REQUIRED ACTION: Write out exactly the lines from the first line of the records below through the line that contains "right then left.", and stop there.

[Stored records]
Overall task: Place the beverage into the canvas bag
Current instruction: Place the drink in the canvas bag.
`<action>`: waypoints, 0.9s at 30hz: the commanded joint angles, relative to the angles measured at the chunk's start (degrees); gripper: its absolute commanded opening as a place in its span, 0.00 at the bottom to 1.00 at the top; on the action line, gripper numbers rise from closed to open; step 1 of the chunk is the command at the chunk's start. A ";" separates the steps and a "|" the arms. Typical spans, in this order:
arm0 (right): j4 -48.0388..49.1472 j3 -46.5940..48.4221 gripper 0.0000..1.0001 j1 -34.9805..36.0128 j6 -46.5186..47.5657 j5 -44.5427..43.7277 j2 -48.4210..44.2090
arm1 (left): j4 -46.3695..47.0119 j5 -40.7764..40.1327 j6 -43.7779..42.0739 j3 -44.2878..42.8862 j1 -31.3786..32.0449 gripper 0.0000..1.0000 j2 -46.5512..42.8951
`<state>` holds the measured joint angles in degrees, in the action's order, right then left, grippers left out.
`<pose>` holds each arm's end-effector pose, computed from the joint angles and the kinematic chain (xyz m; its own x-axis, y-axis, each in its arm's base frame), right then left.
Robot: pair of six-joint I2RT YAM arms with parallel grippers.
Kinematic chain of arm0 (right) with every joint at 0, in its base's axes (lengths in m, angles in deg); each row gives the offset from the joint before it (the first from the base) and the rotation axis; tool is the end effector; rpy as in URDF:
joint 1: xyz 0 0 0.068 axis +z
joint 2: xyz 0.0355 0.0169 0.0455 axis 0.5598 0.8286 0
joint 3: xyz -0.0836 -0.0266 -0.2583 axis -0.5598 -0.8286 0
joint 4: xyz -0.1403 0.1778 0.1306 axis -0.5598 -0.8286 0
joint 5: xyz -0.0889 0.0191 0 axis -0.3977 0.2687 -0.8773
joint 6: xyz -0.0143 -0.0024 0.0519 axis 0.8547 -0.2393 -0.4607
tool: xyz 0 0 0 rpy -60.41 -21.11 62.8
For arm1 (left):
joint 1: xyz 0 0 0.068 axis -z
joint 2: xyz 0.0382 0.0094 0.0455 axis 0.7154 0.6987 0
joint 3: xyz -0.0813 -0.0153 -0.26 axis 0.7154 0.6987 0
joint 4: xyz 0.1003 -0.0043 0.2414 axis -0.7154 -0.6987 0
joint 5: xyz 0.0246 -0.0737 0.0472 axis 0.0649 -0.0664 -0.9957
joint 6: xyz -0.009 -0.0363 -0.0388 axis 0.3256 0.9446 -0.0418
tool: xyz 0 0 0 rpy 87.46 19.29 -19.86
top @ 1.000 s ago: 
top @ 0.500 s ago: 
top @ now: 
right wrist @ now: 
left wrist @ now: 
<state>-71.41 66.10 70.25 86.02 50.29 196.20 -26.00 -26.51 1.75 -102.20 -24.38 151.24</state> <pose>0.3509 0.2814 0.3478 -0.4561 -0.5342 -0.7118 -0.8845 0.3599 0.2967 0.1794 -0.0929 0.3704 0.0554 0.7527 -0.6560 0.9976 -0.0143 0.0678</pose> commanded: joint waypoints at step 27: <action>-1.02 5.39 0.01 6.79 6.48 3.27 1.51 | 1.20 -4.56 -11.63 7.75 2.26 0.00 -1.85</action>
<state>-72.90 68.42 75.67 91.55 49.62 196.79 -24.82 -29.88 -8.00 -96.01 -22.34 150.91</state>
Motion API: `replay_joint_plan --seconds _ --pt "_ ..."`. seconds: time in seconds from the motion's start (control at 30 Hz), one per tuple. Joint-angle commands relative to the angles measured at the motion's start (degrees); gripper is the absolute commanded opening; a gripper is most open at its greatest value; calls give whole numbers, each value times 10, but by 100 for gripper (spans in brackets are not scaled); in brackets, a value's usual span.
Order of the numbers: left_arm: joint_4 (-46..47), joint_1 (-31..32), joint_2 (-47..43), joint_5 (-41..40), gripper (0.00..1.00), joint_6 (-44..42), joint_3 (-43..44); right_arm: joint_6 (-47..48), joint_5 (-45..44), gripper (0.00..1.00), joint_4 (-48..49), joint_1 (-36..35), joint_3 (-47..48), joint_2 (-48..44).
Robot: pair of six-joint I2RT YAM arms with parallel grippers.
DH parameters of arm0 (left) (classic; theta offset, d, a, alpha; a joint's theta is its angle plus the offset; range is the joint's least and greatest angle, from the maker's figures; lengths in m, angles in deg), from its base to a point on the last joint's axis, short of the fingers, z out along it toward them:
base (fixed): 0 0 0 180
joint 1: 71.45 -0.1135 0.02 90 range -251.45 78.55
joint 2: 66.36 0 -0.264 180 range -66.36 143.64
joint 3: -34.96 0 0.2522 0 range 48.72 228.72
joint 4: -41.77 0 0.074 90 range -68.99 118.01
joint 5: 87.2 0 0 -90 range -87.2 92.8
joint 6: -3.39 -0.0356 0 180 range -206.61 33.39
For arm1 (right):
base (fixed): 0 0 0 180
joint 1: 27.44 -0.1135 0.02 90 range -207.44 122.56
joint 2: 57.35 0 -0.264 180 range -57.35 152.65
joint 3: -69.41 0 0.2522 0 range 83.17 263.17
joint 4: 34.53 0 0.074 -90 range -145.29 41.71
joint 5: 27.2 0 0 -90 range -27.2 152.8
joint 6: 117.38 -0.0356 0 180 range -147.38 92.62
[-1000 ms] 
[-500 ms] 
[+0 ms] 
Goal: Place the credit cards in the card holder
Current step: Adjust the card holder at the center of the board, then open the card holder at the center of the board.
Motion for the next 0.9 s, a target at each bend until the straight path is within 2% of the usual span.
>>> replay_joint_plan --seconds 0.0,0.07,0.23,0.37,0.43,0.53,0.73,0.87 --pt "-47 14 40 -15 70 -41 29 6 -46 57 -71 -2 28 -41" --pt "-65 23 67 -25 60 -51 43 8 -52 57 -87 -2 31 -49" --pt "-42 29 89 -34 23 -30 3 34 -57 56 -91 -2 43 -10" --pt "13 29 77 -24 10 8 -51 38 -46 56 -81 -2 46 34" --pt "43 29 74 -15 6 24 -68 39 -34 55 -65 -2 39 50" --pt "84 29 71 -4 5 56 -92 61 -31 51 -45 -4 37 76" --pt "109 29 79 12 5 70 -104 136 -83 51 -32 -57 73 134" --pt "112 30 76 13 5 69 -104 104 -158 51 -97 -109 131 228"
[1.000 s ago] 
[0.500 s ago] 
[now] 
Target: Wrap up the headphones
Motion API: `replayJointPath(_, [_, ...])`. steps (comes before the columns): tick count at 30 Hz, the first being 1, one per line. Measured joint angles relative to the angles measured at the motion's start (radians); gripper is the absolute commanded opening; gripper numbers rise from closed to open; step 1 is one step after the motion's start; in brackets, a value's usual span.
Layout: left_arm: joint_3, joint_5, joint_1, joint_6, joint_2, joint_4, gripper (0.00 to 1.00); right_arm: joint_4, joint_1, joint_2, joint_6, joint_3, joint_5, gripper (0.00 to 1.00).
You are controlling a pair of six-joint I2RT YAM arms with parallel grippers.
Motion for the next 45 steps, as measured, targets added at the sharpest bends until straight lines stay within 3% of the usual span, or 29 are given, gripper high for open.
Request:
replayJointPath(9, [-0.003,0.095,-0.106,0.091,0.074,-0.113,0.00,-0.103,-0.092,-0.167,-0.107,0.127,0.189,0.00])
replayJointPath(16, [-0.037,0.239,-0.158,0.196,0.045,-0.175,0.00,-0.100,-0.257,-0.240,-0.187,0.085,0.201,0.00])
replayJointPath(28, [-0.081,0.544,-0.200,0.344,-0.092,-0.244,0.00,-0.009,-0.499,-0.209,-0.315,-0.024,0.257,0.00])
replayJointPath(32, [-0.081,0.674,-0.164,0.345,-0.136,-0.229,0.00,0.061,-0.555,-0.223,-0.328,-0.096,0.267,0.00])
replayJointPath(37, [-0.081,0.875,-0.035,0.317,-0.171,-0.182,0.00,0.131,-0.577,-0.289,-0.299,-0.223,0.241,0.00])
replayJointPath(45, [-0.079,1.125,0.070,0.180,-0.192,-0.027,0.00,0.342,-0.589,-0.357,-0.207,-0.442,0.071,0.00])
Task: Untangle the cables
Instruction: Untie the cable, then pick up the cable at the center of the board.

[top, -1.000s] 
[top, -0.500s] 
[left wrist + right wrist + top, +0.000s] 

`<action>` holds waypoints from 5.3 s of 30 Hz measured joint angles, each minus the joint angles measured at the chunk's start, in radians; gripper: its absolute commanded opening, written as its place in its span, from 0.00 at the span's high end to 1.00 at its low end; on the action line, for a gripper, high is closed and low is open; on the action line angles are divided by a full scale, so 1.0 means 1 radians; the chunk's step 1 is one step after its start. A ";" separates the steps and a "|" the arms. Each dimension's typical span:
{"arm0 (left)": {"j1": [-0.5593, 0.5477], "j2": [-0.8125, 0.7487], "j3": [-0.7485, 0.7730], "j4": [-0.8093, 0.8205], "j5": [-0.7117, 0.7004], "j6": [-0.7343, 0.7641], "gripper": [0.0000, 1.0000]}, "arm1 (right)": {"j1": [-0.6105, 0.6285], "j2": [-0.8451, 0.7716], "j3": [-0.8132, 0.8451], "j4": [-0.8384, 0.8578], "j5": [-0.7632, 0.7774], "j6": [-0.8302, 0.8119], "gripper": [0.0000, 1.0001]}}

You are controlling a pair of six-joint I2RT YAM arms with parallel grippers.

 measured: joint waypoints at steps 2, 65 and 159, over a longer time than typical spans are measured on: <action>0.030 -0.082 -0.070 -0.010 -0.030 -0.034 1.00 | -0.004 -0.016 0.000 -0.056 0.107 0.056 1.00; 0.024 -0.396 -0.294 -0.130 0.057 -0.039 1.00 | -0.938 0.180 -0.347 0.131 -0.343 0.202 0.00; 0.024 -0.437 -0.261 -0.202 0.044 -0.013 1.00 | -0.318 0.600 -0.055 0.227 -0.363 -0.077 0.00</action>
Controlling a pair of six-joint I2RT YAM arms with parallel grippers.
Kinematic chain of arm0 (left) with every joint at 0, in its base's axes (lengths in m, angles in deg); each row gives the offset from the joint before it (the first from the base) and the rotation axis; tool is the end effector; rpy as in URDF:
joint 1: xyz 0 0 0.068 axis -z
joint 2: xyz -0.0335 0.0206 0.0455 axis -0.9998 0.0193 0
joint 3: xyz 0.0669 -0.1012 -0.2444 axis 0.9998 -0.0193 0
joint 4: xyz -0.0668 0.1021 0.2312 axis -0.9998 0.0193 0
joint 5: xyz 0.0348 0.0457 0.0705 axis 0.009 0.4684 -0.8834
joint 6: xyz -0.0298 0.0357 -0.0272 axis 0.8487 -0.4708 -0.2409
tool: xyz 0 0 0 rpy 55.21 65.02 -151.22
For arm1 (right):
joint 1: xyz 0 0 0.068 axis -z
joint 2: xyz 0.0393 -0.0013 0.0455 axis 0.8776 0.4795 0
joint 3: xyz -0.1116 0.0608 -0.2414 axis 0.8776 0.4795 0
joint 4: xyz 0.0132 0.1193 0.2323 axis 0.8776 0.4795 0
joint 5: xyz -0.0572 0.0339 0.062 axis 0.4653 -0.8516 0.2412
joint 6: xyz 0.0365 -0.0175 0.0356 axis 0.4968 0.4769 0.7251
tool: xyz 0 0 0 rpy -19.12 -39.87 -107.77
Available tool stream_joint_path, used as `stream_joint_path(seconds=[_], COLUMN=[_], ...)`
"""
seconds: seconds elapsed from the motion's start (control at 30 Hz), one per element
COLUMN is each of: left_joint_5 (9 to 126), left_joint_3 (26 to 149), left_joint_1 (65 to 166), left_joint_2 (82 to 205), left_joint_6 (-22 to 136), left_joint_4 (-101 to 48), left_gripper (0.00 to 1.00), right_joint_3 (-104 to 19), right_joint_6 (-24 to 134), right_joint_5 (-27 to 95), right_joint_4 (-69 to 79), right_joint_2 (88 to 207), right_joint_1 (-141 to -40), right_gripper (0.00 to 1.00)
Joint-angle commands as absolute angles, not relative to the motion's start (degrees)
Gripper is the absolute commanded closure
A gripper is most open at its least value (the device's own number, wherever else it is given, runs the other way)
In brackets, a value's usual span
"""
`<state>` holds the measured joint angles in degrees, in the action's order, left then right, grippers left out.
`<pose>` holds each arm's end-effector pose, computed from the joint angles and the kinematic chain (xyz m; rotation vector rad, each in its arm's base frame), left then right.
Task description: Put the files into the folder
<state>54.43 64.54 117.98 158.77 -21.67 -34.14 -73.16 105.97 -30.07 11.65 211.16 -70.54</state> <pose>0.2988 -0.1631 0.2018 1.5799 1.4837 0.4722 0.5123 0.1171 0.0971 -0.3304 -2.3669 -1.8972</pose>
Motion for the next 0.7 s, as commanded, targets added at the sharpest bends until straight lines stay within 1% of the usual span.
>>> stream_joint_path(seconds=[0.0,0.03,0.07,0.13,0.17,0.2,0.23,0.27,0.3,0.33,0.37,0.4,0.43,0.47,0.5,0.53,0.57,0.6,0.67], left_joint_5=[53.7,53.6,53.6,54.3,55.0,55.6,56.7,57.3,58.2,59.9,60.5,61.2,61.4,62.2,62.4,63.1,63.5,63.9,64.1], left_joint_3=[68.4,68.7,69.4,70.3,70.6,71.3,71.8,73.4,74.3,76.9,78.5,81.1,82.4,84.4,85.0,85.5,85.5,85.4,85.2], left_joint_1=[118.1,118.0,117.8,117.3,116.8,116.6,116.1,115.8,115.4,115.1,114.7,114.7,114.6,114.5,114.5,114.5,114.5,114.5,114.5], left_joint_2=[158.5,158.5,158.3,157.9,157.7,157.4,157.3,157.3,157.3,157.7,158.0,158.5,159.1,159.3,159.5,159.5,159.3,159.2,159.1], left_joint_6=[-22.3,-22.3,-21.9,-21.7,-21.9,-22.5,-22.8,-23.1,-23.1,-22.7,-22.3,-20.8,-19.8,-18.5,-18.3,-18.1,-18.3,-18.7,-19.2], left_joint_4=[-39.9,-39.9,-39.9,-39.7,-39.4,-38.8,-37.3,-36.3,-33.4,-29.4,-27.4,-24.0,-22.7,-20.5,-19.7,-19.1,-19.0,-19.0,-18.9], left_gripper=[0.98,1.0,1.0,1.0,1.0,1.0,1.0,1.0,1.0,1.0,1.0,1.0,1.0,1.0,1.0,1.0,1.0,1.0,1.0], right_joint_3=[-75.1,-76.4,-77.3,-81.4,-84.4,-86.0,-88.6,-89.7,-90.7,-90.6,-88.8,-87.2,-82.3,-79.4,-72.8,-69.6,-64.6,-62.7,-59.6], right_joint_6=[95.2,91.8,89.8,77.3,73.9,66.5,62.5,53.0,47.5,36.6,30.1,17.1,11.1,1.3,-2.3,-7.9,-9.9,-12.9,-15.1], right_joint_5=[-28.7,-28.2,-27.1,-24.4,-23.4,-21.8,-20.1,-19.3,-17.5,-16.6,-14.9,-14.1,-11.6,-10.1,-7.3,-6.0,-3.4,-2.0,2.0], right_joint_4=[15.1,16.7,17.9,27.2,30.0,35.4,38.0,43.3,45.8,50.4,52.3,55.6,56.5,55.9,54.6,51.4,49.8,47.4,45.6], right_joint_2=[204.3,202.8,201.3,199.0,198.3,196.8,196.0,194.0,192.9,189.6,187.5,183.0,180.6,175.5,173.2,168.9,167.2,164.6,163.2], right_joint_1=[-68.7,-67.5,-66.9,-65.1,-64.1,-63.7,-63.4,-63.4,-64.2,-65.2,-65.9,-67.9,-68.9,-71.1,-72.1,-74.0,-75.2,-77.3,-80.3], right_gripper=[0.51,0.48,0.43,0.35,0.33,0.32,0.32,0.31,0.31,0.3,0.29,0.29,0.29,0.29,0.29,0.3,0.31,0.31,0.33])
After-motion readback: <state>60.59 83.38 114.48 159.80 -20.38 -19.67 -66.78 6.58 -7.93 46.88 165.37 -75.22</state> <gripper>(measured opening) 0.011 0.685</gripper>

TASK ANSWER:
Overall task: Place the beverage into the canvas bag
Current instruction: Place the drink in the canvas bag.
`<action>`: waypoints, 0.9s at 30hz: the commanded joint angles, relative to the angles measured at the chunk's start (degrees); gripper: its absolute commanded opening as a place in its span, 0.00 at the bottom to 1.00 at the top; on the action line, gripper numbers rise from closed to open; step 1 of the chunk is the command at the chunk's start. A ";" separates the steps and a "|" the arms. Typical spans, in this order:
arm0 (right): j4 -48.0388..49.1472 j3 -46.5940..48.4221 gripper 0.0000..1.0001 j1 -34.9805..36.0128 j6 -46.5186..47.5657 j5 -44.5427..43.7277 j2 -48.4210..44.2090
arm1 (left): j4 -46.3695..47.0119 j5 -40.7764..40.1327 j6 -43.7779..42.0739 j3 -44.2878..42.8862 j1 -31.3786..32.0449 gripper 0.0000..1.0000 j2 -46.5512..42.8951
`<state>` holds the measured joint angles in degrees, in the action's order, right then left, grippers left out.
`<pose>` holds each arm's end-effector pose, computed from the joint angles and the kinematic chain (xyz m; its own x-axis, y-axis, each in its arm's base frame), right then left.

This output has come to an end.